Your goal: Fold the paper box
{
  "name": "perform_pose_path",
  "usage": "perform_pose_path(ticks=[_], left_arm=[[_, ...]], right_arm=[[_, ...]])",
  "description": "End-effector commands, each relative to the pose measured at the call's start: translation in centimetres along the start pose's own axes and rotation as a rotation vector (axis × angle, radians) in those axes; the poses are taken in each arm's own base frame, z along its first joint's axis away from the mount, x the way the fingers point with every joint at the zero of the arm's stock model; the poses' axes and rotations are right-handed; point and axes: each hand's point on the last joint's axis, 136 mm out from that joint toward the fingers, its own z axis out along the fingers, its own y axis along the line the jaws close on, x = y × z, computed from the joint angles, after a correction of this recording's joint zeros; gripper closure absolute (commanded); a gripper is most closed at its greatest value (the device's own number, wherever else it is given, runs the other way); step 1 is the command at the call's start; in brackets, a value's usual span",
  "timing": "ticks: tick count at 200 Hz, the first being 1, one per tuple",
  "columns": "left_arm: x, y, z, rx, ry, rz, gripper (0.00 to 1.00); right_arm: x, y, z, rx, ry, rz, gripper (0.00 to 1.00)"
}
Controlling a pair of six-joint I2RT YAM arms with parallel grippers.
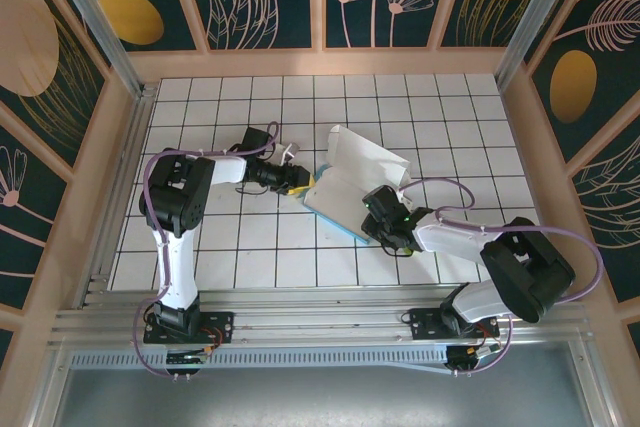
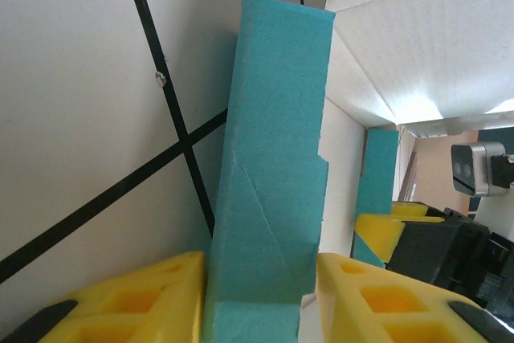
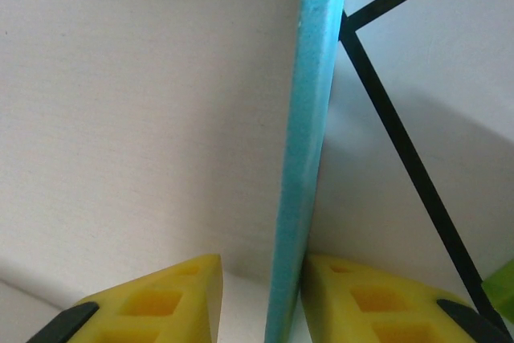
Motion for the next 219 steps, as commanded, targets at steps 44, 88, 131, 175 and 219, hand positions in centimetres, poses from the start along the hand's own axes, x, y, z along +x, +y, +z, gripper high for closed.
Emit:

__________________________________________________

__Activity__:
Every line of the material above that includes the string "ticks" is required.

__Task solution__:
  "usage": "perform_pose_path(ticks=[_], left_arm=[[_, ...]], right_arm=[[_, ...]])",
  "timing": "ticks: tick count at 200 Hz, the first being 1, one per tuple",

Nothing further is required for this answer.